▶ _What is required_:
Please restate, word for word, the lines below that begin at the one with "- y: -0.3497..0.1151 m" and end at the one with "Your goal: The". Leave out all other lines.

▶ _The data_:
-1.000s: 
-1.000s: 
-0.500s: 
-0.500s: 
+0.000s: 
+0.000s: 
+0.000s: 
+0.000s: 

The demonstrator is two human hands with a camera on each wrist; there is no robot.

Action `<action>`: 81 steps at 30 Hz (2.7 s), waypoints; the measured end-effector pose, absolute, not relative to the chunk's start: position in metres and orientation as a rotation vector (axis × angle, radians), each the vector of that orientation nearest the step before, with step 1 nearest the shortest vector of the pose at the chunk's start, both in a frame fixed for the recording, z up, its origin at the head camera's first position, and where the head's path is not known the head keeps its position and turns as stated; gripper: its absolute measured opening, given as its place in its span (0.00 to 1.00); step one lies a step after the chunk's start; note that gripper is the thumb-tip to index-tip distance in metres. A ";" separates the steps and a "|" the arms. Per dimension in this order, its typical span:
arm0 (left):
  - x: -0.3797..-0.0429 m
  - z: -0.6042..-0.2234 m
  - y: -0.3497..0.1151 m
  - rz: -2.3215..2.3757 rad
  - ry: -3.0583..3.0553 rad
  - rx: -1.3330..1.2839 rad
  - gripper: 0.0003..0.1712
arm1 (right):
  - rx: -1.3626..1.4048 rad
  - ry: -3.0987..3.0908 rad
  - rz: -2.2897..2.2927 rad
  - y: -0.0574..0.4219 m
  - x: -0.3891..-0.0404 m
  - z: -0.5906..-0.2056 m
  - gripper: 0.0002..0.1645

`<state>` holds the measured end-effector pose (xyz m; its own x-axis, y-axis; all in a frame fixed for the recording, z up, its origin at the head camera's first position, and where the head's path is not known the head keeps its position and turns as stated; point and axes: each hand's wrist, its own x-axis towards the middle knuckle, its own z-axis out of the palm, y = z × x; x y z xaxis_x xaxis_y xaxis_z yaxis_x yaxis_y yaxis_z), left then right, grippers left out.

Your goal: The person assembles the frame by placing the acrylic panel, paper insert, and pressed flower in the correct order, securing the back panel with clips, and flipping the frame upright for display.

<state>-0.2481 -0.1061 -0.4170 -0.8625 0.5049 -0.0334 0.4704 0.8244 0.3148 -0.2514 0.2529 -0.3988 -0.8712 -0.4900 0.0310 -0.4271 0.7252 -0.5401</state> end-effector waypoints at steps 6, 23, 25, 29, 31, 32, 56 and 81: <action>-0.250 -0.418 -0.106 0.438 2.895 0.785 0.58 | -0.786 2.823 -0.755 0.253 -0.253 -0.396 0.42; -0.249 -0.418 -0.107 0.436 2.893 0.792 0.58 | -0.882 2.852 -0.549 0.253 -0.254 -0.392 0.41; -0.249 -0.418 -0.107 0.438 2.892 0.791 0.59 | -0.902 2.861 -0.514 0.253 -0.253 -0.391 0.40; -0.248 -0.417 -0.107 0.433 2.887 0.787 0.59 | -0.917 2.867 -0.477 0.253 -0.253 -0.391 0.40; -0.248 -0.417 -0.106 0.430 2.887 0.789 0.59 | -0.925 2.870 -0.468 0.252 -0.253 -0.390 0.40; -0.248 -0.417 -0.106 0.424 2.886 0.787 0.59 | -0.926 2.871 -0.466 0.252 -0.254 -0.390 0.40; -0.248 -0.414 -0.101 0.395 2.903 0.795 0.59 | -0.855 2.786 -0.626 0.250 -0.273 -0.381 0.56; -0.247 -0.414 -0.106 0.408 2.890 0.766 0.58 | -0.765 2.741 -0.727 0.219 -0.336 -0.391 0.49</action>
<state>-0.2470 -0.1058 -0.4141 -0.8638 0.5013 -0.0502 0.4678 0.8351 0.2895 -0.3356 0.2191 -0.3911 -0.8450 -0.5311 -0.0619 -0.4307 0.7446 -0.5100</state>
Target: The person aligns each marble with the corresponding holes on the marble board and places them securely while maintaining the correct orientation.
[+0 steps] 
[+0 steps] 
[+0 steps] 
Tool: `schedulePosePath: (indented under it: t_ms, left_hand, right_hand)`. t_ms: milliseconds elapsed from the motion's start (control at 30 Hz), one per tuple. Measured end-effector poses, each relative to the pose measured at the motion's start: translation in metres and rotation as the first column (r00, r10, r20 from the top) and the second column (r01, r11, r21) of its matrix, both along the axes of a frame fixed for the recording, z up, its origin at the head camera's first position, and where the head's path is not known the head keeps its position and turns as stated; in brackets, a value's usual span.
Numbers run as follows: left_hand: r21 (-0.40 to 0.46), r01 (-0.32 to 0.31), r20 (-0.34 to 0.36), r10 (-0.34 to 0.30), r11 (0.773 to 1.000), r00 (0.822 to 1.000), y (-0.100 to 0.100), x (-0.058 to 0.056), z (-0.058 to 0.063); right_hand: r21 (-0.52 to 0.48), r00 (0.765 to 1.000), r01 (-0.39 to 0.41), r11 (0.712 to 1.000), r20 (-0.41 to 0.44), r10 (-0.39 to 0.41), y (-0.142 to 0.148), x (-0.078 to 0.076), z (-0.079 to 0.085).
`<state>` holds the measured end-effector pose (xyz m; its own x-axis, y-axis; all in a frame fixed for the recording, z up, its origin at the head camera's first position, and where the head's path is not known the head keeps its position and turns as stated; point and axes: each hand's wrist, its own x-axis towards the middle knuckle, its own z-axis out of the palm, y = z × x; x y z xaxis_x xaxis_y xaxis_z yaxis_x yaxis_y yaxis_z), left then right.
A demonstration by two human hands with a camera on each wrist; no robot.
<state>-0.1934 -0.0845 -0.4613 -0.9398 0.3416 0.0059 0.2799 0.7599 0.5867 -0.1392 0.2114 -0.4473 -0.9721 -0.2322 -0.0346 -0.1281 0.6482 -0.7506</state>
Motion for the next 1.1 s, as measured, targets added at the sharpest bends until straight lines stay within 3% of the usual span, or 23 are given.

▶ _Answer for the task_:
  - y: -0.3497..0.1151 m
  - rz: -2.3215..2.3757 rad
  - ry: -3.0583..3.0553 rad
  - rx: -1.3330..1.2839 rad
  - gripper: 0.0003..0.1712
arm1 (right):
  - rx: -1.3626..1.4048 rad
  - ry: -3.0987..3.0908 rad
  - rz: -2.2897..2.2927 rad
  - y: -0.0574..0.4219 m
  - x: -0.3891..-0.0404 m
  - z: -0.5906..-0.2056 m
  - gripper: 0.0002..0.1645

`<state>` holds the measured end-effector pose (xyz m; its own x-axis, y-axis; all in a frame fixed for the recording, z up, its origin at the head camera's first position, and where the head's path is not known the head keeps its position and turns as stated; point and axes: each hand's wrist, its own x-axis towards the middle knuckle, its own z-axis out of the palm, y = z × x; x y z xaxis_x xaxis_y xaxis_z yaxis_x yaxis_y yaxis_z), left then right, grippers left out.

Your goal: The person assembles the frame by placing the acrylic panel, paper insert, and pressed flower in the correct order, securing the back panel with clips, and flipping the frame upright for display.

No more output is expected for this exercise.